已有多项研究报道了CLCN4在肿瘤进展中的作用，然而其机制仍需进一步研究。本研究的目的是在更好地理解其病理机制的基础上，探索CLCN4在子宫内膜癌（UCEC）中的潜在致病作用。根据癌症基因组图谱（TCGA），分析了CLCN4在不同肿瘤中的潜在作用，包括表达差异、突变、生存、病理分期、免疫亚型、免疫浸润、肿瘤微环境（TME）、肿瘤突变负荷（TMB）、微卫星不稳定性（MSI）以及错配修复（MMR）相关性。然后，分析了CLCN4在UCEC中的表达、预后、突变和功能富集。采用免疫组织化学实验验证了CLCN4在子宫内膜癌组织和正常组织中的表达。体外实验中，我们通过沉默HEC-1-A细胞中的CLCN4，并进行细胞增殖、迁移、侵袭等CCK8、WB、RT-PCR、缺口愈合、Transwell实验进行分子功能验证。结果显示，TCGA的20种癌症类型中均观察到CLCN4的高表达。CLCN4的表达与MESO、BLCA、THCA以及特别是UCEC的不良生存相关。CLCN4的表达与CD4+ T细胞浸润，特别是CD4+ Th1细胞密切相关。免疫组织化学实验证明CLCN4在子宫内膜肿瘤中高表达，体外实验证明CLCN4的沉默抑制了细胞的增殖、迁移和侵袭。本研究首次全面了解了CLCN4在不同肿瘤中的致癌作用，CLCN4可能成为UCEC中的潜在生物标志物。
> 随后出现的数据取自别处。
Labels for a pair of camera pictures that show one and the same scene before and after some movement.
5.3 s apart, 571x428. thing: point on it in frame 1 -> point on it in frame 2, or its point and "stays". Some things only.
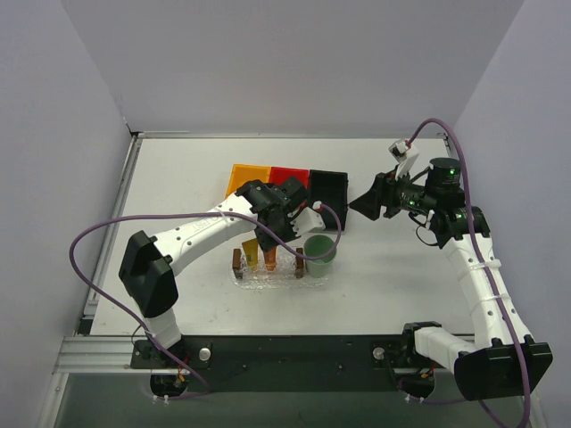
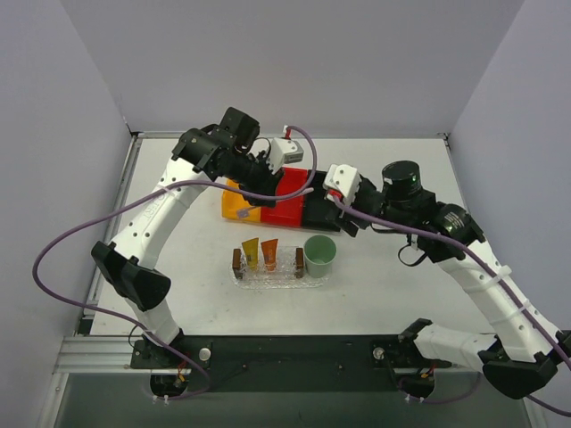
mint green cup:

Several studies have reported the role of CLCN4 in tumor progression. However, its mechanism remains to be thoroughly studied. The objective of this study was to explore the potential pathogenic role of CLCN4 in endometrial carcinoma (UCEC) with a better understanding of the pathological mechanisms involved. The potential roles of CLCN4 in different tumors were explored based on The Cancer Genome Atlas (TCGA), the expression difference, mutation, survival, pathological stage, Immunity subtypes, Immune infiltration, tumor microenvironment (TME), tumor mutation burden (TMB), microsatellite instability (MSI), mismatch repair (MMR) related to CLCN4 were analyzed. Then, the expression, prognosis, mutation, and functional enrichment of CLCN4 in UCEC were analyzed. Immunohistochemical experiment was used to verify the expression of CLCN4 in endometrial cancer tissues and normal tissues. In vitro, we knocked down of CLCN4 in HEC-1-A cells and performed CCK8, WB, RT-PCR, wound-healing, transwell assays to further validation of the molecular function. Results revealed that high expression of CLCN4 was observed in 20 cancer types of TCGA. CLCN4 expression correlates with poor survival in MESO, BLCA, THCA, especially UCEC tumors. CLCN4 expression was significantly associated with CD4+ T-cell infiltration, especially CD4+ Th1-cell. Immunohistochemical experiment reveals that CLCN4 is high expressed in endometrial tumors, in vitro experiment reveals that knockdown of CLCN4 inhibits the cells proliferation, migration and invasion. Our study is the first to offer a comprehensive understanding of the oncogenic roles of CLCN4 on different tumors. CLCN4 may become a potential biomarker in UCEC.